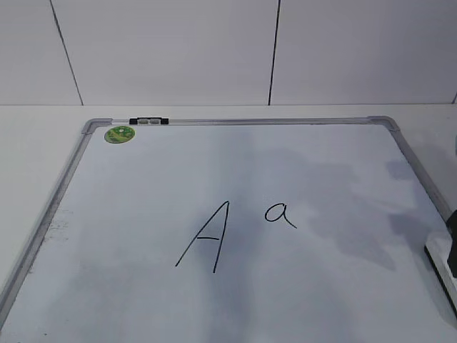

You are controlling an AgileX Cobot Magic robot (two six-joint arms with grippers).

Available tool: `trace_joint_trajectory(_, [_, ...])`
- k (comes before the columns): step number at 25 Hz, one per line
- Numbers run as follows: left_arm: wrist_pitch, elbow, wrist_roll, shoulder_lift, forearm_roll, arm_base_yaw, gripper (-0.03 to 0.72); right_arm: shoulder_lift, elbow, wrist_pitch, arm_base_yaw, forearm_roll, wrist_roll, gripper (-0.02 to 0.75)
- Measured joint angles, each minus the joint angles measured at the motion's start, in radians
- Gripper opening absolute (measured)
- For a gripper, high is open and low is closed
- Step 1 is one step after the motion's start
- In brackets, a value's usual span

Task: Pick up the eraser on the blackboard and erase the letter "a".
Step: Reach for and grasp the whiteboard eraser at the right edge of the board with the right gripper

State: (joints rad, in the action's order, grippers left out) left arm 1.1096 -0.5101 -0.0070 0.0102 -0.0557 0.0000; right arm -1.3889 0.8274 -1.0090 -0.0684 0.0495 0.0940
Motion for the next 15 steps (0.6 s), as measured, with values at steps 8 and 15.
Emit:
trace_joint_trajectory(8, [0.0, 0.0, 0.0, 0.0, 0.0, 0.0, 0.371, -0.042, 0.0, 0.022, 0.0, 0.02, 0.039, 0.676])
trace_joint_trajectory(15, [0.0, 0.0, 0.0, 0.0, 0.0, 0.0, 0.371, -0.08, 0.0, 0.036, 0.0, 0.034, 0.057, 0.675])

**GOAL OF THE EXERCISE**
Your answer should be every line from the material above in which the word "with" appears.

**ANSWER BOX**
You are controlling an AgileX Cobot Magic robot (two six-joint arms with grippers).
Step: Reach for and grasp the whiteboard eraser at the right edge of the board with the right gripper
Motion for the next 15 steps (0.6 s), as measured, with values at steps 8 and 15.

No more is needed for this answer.